Records for processing>
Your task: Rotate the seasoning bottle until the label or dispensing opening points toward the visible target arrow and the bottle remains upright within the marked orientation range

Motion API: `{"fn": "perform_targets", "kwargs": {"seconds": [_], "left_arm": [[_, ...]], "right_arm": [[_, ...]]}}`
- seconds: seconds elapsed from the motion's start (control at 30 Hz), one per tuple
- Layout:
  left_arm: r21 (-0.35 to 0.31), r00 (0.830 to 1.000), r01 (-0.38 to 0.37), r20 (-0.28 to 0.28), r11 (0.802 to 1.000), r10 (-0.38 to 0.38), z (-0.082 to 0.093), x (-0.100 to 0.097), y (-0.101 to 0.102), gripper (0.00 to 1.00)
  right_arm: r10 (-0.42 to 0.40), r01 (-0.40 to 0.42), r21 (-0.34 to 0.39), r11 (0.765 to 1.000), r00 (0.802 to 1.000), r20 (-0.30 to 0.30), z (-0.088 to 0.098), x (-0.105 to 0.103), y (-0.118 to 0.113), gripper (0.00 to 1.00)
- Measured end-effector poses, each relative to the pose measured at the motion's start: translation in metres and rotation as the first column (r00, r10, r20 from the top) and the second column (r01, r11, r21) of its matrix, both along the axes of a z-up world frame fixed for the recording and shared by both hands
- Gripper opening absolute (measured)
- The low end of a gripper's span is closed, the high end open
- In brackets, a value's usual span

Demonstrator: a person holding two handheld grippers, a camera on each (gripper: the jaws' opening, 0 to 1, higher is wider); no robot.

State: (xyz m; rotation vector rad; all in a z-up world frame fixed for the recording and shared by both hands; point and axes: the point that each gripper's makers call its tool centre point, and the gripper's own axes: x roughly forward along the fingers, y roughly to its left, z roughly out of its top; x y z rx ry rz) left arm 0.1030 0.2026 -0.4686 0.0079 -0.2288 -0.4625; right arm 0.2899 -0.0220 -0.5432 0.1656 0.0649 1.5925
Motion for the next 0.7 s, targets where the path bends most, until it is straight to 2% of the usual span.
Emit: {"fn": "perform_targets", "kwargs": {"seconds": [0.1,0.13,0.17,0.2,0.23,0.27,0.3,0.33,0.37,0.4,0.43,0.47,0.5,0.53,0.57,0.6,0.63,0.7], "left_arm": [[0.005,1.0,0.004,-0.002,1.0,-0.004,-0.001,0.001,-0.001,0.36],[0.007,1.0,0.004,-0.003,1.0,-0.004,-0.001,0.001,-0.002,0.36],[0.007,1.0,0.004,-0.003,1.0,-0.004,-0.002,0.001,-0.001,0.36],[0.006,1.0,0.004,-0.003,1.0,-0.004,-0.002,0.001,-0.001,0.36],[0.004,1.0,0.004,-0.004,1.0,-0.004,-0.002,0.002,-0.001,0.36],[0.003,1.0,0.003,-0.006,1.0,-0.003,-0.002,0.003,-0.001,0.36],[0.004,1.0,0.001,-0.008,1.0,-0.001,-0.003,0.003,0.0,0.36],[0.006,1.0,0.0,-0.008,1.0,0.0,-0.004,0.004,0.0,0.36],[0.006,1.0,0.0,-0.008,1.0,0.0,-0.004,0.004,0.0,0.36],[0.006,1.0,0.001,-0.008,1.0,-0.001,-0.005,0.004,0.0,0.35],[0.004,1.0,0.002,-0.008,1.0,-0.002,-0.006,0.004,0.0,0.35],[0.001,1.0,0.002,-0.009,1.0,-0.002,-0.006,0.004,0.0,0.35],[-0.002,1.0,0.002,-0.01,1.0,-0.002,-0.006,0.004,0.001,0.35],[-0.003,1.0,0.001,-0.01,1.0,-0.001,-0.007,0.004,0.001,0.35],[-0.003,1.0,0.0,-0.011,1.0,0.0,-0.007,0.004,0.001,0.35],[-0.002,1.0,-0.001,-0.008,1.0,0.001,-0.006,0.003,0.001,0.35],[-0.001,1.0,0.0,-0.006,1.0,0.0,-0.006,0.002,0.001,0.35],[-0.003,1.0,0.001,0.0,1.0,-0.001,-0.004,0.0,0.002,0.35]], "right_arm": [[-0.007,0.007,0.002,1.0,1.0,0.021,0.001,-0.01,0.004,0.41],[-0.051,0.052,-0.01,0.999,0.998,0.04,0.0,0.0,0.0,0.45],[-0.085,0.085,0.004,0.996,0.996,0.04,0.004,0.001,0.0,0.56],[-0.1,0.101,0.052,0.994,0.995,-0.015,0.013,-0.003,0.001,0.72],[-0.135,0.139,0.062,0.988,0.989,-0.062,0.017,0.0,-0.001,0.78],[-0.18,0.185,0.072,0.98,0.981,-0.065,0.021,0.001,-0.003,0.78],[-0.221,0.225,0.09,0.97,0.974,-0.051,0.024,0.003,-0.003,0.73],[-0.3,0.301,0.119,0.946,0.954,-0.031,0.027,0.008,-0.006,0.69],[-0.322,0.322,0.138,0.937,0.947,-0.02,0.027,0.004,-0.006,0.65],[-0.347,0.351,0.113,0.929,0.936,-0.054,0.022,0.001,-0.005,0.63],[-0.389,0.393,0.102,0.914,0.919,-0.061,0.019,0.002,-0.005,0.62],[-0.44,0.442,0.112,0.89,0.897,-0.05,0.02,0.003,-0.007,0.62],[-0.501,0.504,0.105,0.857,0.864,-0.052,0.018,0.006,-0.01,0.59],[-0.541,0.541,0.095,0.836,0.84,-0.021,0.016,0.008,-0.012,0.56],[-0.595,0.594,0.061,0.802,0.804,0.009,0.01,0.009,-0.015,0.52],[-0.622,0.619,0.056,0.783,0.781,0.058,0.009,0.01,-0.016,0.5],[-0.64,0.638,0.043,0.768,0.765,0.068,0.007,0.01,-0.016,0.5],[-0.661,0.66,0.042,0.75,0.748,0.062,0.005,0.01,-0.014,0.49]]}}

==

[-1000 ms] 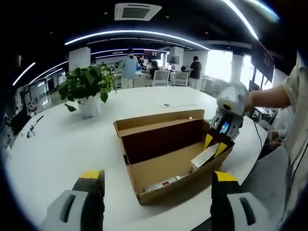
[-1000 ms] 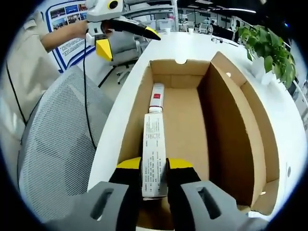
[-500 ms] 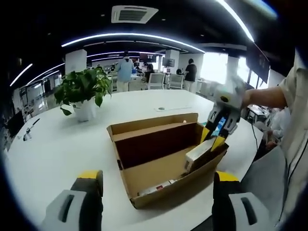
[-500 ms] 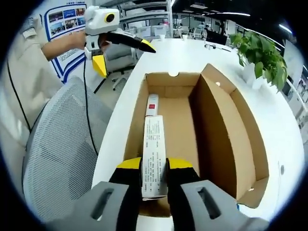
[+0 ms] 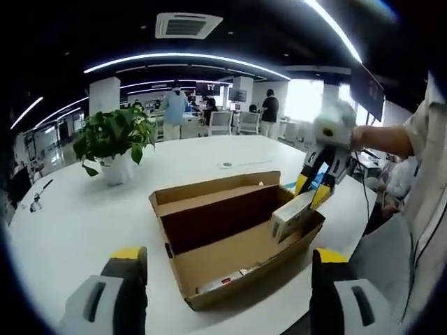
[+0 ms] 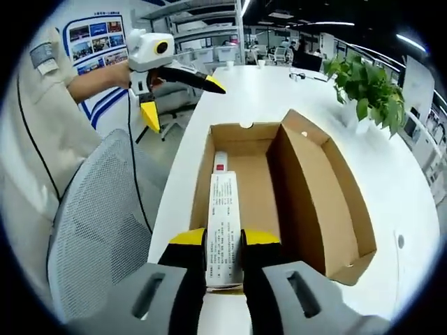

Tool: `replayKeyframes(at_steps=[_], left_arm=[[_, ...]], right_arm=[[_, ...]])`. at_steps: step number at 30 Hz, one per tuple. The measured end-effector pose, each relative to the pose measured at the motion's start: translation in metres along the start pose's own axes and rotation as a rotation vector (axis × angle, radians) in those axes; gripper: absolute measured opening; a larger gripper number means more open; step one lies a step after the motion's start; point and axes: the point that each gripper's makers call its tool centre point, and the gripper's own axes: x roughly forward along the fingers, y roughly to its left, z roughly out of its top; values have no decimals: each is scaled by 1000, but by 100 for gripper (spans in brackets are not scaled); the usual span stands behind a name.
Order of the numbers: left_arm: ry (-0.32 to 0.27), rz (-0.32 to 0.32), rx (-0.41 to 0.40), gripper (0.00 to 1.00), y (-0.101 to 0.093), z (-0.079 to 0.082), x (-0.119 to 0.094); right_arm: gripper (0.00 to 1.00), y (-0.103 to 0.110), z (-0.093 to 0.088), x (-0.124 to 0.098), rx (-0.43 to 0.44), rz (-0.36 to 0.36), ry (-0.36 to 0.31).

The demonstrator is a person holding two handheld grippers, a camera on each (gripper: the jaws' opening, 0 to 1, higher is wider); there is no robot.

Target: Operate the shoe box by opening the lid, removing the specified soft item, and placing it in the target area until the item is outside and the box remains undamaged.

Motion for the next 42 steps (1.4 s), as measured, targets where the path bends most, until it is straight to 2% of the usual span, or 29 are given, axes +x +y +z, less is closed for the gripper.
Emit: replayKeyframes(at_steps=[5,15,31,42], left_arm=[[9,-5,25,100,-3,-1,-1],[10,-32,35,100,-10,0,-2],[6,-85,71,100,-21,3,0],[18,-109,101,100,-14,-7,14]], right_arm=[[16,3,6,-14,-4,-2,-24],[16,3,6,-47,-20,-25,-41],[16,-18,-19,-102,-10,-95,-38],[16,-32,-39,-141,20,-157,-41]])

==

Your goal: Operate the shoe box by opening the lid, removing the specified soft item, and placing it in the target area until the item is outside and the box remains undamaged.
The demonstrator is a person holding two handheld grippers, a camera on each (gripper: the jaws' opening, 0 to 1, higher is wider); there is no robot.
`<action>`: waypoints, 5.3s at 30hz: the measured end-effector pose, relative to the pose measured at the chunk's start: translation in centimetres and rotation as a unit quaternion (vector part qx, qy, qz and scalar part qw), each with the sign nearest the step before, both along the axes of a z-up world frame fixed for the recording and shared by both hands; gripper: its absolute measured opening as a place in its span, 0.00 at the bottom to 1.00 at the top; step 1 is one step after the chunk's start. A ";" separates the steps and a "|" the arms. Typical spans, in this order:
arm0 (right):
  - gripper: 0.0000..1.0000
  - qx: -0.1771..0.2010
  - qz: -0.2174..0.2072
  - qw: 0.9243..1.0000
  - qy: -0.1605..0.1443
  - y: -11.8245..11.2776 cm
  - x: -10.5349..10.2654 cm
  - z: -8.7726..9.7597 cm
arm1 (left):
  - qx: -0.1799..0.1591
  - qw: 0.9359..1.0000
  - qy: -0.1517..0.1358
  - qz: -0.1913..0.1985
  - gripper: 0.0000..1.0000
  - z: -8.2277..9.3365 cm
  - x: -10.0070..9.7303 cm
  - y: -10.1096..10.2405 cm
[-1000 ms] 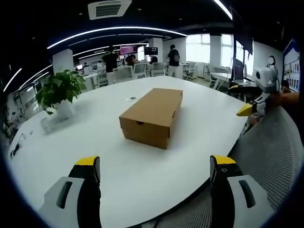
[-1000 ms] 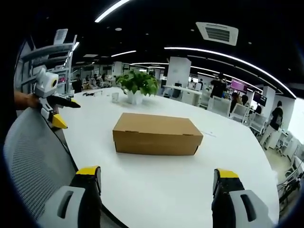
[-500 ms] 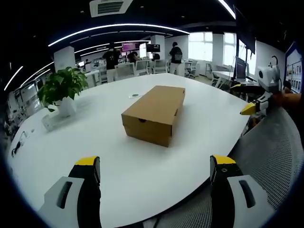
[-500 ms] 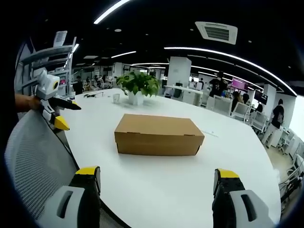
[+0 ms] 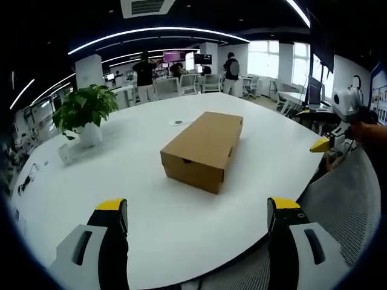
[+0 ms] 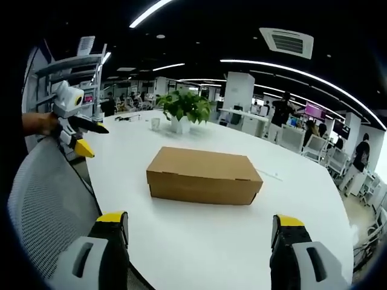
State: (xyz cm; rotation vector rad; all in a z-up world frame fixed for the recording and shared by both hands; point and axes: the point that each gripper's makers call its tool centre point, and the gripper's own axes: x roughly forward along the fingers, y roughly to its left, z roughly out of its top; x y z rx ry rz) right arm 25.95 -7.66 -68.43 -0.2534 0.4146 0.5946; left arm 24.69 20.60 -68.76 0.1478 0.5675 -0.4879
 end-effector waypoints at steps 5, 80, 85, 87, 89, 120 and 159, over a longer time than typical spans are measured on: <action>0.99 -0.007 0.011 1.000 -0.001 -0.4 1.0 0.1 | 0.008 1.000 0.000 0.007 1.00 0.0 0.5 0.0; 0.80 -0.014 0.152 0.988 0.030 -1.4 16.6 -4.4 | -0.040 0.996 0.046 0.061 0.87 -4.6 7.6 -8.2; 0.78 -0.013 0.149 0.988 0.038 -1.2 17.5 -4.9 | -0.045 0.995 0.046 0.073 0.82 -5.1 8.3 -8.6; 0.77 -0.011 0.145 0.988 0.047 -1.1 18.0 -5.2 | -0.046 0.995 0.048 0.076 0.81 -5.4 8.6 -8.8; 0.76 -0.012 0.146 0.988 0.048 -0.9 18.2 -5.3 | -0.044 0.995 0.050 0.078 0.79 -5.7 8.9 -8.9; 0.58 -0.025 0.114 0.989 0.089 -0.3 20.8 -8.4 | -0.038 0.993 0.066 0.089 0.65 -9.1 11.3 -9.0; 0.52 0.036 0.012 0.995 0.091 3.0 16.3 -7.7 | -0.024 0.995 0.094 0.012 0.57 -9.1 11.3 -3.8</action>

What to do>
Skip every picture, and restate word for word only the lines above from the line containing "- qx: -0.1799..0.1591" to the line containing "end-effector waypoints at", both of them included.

Result>
  - qx: -0.1799..0.1591
  - qw: 0.9359..1.0000
  - qy: -0.1517..0.1358
  - qz: -0.1913..0.1985
  - gripper: 0.0000..1.0000
  - z: -8.2277..9.3365 cm
  - x: -10.0070..9.7303 cm
  - y: -10.1096..10.2405 cm
[-1000 ms] 
[-1000 ms] 
[-500 ms] 
[-500 ms] 
[+0 ms] 
[+0 ms] 
State: (xyz cm; rotation vector rad; all in a z-up world frame fixed for the recording and shared by both hands; point and axes: the point that each gripper's makers call its tool centre point, and the gripper's own axes: x roughly forward along the fingers, y roughly to its left, z roughly out of its top; x y z rx ry rz) right arm 25.95 -7.66 -68.43 -0.2534 0.4146 0.5946; left arm 24.69 20.60 -68.76 0.1478 0.5675 -0.4879
 end-effector waypoints at steps 5, 80, 85, 87, 89, 120 and 159, over a longer time than typical spans are measured on: <action>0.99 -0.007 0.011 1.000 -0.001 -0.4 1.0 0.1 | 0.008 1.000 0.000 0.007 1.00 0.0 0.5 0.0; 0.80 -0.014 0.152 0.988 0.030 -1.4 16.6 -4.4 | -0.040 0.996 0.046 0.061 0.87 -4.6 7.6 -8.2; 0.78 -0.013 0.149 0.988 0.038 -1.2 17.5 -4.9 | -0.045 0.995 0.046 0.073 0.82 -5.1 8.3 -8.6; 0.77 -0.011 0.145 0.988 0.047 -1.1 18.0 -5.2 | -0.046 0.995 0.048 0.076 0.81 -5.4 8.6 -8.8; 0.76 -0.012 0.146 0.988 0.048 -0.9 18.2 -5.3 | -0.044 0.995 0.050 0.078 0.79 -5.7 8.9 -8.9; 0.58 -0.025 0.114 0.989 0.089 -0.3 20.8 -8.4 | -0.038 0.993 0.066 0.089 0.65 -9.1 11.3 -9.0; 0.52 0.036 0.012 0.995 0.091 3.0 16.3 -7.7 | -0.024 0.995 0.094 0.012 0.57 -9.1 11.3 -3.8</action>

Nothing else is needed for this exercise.